The founding city and College Hill
Providence began as an argument about conscience. Roger Williams founded it in 1636 as a refuge from religious coercion, and that idea still reads on College Hill — in the churches, the campus, the libraries, and the marble capitol above the river.
The exile who founded a refuge
Roger Williams was banished from the Puritan Bay Colony to the north in 1635 for insisting that civil authorities had no business policing belief. In 1636 he settled at the head of Narragansett Bay on land obtained from the Narragansett people and named the place Providence.
Williams built the settlement around liberty of conscience — the principle that faith was not the government's to compel. That idea, ordinary now, set Providence apart from its Puritan neighbors and made it a refuge for people other colonies pushed out.

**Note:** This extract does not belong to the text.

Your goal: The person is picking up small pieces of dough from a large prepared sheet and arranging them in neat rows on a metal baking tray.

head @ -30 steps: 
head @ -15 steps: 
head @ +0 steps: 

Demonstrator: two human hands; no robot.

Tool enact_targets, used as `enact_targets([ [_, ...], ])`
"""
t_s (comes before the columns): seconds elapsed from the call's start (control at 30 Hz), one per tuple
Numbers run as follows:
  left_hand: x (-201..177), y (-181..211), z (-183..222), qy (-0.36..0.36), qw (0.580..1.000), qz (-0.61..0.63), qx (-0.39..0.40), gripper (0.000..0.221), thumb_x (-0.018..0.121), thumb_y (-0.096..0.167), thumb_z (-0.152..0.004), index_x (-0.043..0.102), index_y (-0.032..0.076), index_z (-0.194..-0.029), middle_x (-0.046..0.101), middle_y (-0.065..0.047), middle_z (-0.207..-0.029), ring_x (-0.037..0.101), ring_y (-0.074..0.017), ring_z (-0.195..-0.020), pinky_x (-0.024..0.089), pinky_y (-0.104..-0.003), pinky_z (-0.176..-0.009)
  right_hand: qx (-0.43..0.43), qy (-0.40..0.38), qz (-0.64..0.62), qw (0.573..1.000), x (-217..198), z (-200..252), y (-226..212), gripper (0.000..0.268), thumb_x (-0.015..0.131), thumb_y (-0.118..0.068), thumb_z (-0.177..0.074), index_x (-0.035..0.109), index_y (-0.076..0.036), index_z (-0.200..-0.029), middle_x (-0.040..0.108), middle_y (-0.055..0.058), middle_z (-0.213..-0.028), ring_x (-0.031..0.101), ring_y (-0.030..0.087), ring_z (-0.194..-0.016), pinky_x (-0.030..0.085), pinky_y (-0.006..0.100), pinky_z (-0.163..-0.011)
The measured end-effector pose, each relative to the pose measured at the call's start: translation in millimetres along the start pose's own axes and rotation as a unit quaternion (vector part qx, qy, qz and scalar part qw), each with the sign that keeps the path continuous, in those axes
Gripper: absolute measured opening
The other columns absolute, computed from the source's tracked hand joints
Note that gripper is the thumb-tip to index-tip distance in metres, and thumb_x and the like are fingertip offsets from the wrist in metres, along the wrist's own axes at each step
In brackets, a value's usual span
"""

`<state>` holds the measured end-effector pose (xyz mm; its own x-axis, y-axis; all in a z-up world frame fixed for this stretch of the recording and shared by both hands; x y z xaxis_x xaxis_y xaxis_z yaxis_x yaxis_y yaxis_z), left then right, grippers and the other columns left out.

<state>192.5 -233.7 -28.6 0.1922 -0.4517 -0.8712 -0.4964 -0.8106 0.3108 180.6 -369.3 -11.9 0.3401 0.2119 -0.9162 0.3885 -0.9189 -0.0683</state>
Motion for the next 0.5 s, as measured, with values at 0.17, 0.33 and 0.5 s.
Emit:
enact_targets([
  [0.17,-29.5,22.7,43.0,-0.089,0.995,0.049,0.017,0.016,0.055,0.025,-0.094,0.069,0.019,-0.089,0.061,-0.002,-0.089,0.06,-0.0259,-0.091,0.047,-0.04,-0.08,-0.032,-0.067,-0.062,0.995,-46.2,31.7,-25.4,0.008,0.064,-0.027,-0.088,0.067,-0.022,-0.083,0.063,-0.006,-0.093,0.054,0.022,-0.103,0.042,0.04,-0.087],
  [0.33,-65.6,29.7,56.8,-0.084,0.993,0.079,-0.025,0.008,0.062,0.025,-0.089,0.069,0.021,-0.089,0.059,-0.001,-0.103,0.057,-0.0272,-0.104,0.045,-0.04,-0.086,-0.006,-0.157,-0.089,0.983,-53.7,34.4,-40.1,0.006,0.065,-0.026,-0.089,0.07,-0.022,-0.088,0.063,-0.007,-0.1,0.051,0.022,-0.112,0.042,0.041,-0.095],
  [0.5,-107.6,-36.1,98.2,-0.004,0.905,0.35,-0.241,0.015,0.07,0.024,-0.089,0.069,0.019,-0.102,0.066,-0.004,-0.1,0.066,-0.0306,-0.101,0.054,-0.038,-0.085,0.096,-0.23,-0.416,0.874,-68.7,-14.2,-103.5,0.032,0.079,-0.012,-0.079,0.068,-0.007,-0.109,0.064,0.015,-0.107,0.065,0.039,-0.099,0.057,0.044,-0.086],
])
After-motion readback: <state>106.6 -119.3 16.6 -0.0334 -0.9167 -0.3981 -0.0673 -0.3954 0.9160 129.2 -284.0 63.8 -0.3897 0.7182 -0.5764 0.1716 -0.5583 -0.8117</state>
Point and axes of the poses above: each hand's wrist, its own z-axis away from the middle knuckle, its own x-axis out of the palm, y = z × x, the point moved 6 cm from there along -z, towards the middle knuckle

The charter and the church
In 1663 a royal charter guaranteed Rhode Island religious liberty in its founding law, the first colony to do so. The First Baptist Church in America traces its congregation to Williams and 1638 and still meets in a landmark 1775 meeting house at the foot of College Hill.
That guarantee shaped the city's institutions. Brown University, founded in 1764 and moved to Providence in 1770, wrote freedom of conscience into its charter and admitted students without a religious test.

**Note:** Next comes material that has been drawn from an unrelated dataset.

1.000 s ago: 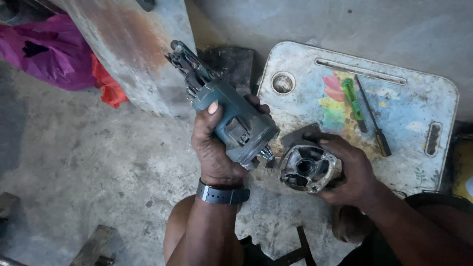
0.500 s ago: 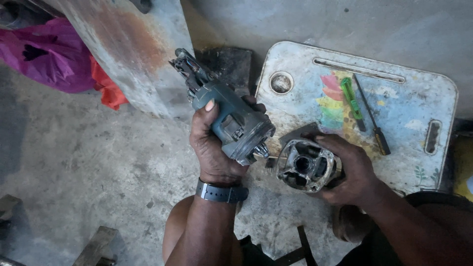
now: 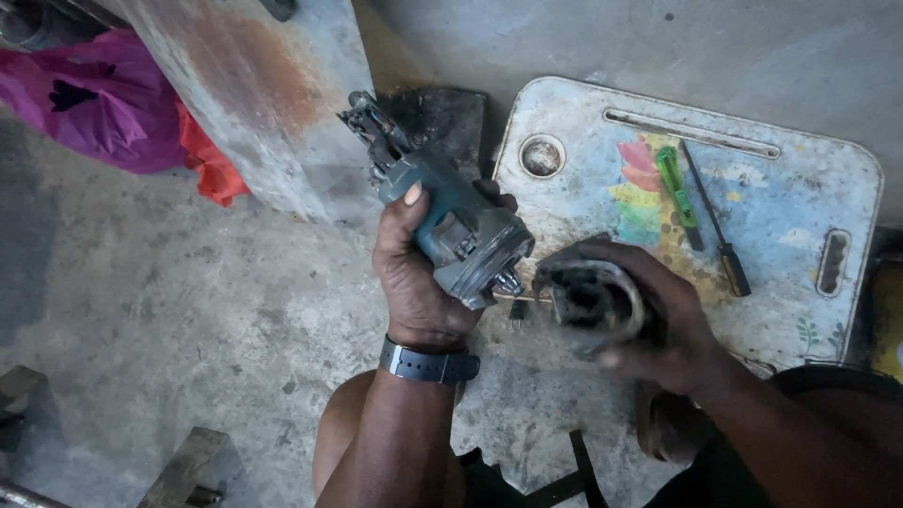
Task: Disassembling an electric angle grinder to inspect or repair internal components.
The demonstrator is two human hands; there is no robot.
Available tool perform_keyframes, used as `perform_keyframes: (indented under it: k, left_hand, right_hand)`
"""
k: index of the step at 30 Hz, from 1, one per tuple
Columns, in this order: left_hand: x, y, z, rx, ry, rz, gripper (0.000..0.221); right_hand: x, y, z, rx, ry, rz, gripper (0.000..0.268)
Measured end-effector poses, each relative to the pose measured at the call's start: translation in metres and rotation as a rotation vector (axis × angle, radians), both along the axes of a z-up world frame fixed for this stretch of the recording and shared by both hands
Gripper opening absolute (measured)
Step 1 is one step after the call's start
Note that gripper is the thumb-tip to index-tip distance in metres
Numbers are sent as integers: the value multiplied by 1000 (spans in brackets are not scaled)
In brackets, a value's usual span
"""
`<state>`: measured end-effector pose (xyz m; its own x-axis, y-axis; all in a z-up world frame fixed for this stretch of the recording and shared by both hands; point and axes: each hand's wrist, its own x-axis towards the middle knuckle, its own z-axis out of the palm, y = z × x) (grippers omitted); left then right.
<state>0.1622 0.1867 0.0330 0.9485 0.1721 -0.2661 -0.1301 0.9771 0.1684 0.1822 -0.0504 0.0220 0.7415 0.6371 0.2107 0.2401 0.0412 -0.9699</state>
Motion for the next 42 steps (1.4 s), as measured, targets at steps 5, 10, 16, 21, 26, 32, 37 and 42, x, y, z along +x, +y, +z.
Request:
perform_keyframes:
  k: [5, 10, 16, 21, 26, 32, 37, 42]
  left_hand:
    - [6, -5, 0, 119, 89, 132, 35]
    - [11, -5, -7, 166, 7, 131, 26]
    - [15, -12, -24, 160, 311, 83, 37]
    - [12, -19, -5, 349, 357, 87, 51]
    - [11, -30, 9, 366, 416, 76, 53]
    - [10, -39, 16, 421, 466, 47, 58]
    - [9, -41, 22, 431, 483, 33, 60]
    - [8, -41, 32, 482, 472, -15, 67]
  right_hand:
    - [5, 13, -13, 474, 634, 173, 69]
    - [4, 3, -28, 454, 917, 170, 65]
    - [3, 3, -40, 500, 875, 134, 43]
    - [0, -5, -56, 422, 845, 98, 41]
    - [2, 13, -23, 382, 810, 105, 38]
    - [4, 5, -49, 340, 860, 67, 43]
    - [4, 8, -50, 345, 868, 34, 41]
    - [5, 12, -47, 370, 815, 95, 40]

College Hill and the life of the mind
College Hill is the city's densest run of history. Benefit Street, the 'Mile of History', preserves a long stretch of colonial and Federal architecture, and the Providence Athenaeum, a membership library of 1836, keeps the literary past close.

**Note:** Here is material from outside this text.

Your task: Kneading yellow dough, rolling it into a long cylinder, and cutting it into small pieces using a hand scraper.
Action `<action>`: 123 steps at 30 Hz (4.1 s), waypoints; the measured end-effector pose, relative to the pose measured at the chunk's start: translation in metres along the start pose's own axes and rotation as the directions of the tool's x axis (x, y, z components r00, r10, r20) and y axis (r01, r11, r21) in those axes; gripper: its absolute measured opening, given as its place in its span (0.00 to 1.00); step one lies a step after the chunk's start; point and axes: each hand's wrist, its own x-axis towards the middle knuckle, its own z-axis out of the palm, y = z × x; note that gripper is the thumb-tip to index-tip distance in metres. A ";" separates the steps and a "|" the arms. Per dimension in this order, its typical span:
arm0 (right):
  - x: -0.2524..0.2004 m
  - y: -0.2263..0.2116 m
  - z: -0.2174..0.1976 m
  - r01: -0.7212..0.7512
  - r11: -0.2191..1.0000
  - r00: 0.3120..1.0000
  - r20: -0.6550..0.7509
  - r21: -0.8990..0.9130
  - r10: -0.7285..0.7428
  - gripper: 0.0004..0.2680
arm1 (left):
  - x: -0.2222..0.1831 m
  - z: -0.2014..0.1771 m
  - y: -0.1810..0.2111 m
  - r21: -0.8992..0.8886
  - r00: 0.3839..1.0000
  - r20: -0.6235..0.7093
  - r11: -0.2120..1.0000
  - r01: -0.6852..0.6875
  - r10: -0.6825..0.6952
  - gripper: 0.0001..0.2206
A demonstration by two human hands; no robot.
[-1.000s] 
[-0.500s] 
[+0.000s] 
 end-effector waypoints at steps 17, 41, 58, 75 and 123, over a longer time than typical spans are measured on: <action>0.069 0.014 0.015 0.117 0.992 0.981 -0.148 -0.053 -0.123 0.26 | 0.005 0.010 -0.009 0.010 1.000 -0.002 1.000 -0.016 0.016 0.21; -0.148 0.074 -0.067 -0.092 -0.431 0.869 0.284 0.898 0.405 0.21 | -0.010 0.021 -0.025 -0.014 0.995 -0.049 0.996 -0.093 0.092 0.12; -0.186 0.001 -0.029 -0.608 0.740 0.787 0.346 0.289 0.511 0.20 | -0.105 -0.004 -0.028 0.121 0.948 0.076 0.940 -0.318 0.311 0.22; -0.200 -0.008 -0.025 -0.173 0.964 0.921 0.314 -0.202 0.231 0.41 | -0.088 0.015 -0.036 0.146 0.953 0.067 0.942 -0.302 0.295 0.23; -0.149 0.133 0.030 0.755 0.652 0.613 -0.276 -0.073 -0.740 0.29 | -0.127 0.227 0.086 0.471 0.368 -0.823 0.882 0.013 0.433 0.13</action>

The hill is not a museum set apart from the city — campus, libraries, churches, and old houses sit within one walkable pattern, which is the best way to read Providence on foot.
The marble statement and the harder ledger
Across the river, the Rhode Island State House, completed in 1904 in white Georgian marble with one of the largest self-supporting marble domes in the world, declares the small state's civic ambition.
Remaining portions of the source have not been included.